PVE9 Remote RBD Issue

iwvpmx · Monday at 06:40

Two scenarios:

1. I upgraded pve8 to pve9

When i run pve8to9 --full, I was asked to run "/usr/share/pve-manager/migrations/pve-rbd-storage-configure-keyring", what the script does is it added a rbd pool conf file under /etc/pve/priv/ceph/poolname.conf. So now you have /etc/pve/priv/ceph/poolname.conf and /etc/pve/priv/ceph/poolname.keyring.

[global]
keyring = /etc/pve/priv/ceph/poolname.keyring

Doing this will result in RBD Issue, existing rbd pool mounted will die immediately. Deleting the new config /etc/pve/priv/ceph/poolname.conf will bring back the RBD pool to active.

Then I rerun "/usr/share/pve-manager/migrations/pve-rbd-storage-configure-keyring", it will put back the /etc/pve/priv/ceph/poolname.conf and I proceed to upgrade from pve8 to pve9. The server was successfully upgraded to pve9, but the RBD pool was not active. Googling for answers, It stated that i need to put the keyring into /etc/pve/storage.cfg

rbd: poolname
disable
content images
keyring /etc/pve/priv/ceph/poolname.keyring
krbd 0
monhost xxx.xxx.xxx.xxx
pool poolname
username admin

Then i tried to enable the rbd pool again but I am still having issue mounting it.

I have no issue doing rbd listing inside the server. I can see the listing.

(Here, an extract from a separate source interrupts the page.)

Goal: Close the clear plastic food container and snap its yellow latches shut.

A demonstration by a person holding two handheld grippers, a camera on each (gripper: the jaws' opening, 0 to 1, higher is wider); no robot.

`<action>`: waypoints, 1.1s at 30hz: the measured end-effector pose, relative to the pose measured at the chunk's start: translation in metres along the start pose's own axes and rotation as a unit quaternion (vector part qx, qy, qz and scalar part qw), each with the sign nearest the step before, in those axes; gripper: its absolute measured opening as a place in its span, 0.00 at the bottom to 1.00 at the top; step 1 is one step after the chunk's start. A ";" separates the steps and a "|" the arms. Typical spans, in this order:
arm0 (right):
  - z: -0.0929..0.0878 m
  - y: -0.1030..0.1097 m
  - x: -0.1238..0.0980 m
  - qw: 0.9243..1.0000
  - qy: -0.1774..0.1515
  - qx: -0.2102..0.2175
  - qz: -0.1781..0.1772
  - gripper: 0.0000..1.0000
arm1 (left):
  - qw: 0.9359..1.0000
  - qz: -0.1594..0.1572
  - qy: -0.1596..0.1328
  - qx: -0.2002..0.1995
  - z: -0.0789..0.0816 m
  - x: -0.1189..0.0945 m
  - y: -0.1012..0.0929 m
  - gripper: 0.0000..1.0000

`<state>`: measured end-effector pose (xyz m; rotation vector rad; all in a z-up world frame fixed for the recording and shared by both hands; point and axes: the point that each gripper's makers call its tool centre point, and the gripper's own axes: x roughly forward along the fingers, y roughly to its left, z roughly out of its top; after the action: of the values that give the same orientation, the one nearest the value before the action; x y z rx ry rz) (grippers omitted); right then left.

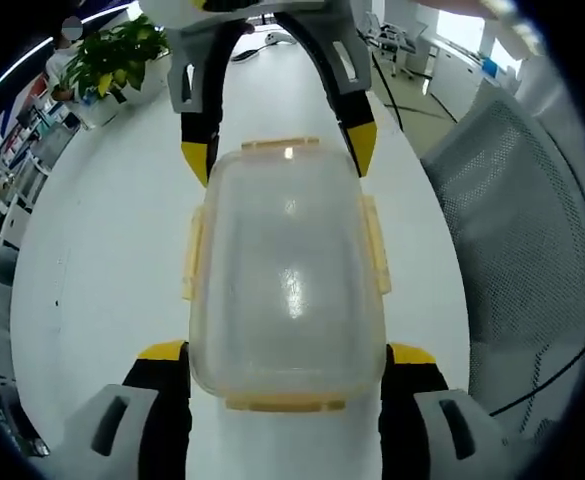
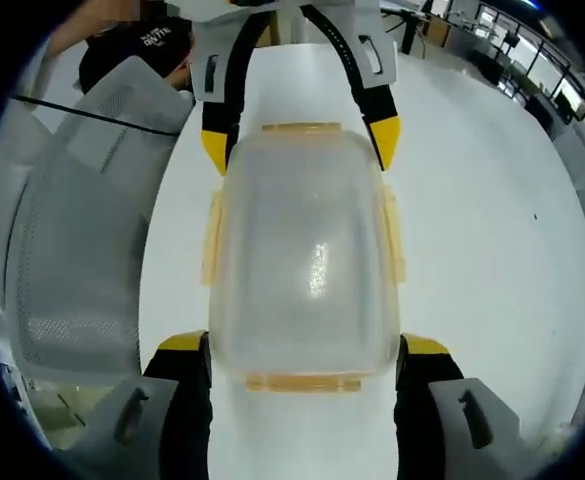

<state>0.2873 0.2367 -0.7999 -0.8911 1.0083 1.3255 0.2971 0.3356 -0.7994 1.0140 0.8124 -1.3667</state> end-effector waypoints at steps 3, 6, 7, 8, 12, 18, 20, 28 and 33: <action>0.002 -0.010 0.000 1.000 -0.004 0.003 -0.002 0.72 | 1.000 0.003 0.005 0.006 -0.002 -0.001 0.010 0.73; 0.004 -0.020 0.001 1.000 -0.002 0.006 -0.003 0.72 | 1.000 0.004 0.007 0.009 -0.003 -0.001 0.019 0.73; 0.005 -0.024 0.000 1.000 -0.002 0.006 -0.003 0.72 | 1.000 0.004 0.007 0.009 -0.004 -0.001 0.022 0.73; 0.005 -0.026 0.000 1.000 -0.003 0.007 -0.003 0.72 | 1.000 0.004 0.007 0.009 -0.004 -0.001 0.024 0.73; 0.007 -0.039 0.000 1.000 -0.012 0.011 -0.003 0.72 | 1.000 0.007 0.011 0.015 -0.006 -0.001 0.037 0.72; 0.010 -0.058 0.000 1.000 -0.016 0.016 -0.005 0.72 | 1.000 0.008 0.011 0.021 -0.009 0.000 0.058 0.72; 0.010 -0.063 0.000 1.000 -0.015 0.015 -0.005 0.72 | 1.000 0.008 0.011 0.021 -0.010 0.000 0.064 0.72; 0.011 -0.084 0.000 1.000 -0.012 0.017 -0.005 0.72 | 1.000 0.008 0.006 0.020 -0.012 0.002 0.086 0.72; 0.012 -0.091 0.001 1.000 -0.018 0.020 -0.002 0.72 | 1.000 0.007 0.008 0.023 -0.014 0.003 0.093 0.72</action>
<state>0.3787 0.2426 -0.8005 -0.8357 1.0014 1.3082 0.3907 0.3408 -0.7979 1.0668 0.7876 -1.3724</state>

rbd ls -m xxx.xxx.xxx.xxx -p poolname --id admin --keyring /etc/pve/priv/ceph/poolname.keyring

inside /etc/pve/ceph.conf and /etc/ceph/ceph.conf, I only have one global settings which previously work on pve8 connecting to a remote rbd (pve8) configured with ms_crc_data = False.

root@xxx:~# cat /etc/pve/ceph.conf
[global]
ms_crc_data = False
root@xxx:~#'

The Question.... does pve9 have issue connecting to remote rbd running on pve8? Why this is happening and how to fix it?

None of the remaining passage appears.